*TRY IT:* Count, in the listing that follows, every line containing the word "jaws". Give the number by itself.
>>>>
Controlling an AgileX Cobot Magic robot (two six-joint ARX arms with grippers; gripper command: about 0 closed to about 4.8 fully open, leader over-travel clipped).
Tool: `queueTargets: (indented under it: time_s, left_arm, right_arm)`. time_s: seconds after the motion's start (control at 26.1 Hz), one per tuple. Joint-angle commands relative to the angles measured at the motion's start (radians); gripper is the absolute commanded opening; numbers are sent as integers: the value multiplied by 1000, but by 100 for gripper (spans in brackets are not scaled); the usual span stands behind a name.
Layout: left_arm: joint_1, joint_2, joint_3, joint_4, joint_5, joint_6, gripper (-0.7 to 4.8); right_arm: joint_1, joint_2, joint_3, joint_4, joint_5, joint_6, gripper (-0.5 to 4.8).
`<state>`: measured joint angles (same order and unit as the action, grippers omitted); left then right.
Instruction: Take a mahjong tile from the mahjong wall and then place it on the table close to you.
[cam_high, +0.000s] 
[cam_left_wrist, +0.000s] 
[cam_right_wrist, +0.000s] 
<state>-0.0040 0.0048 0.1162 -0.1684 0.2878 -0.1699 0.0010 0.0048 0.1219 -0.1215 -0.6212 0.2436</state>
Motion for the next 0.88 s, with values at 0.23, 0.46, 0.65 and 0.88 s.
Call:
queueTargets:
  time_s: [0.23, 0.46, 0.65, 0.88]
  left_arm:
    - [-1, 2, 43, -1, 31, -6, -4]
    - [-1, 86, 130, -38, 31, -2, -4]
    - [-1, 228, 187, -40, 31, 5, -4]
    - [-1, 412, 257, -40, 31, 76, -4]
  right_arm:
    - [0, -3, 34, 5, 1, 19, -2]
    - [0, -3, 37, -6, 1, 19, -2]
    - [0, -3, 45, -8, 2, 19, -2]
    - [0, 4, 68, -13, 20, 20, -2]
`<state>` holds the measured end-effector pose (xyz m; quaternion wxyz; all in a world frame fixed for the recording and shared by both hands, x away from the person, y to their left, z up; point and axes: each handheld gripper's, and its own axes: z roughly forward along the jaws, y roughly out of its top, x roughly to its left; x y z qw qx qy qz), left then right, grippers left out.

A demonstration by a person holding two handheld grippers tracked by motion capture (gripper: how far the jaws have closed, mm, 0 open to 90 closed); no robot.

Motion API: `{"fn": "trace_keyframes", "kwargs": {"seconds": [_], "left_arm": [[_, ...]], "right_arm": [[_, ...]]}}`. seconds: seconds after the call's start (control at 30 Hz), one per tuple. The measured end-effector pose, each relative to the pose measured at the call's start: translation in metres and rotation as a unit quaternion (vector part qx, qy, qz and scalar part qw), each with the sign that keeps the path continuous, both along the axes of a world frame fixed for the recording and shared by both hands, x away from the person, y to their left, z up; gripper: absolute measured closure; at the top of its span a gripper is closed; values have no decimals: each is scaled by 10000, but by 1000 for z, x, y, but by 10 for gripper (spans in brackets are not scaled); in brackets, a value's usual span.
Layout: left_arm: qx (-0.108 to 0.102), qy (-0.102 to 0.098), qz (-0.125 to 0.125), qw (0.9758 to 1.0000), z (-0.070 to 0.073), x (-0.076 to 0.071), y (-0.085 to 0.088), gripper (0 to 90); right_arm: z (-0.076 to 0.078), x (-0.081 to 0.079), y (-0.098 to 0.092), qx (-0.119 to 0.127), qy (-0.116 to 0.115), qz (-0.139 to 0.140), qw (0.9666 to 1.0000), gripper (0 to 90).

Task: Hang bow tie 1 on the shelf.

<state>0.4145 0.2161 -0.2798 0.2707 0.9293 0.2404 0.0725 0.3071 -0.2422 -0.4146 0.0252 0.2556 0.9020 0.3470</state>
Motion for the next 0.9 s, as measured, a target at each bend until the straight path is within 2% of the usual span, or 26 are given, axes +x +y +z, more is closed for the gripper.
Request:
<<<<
*SOLUTION:* 2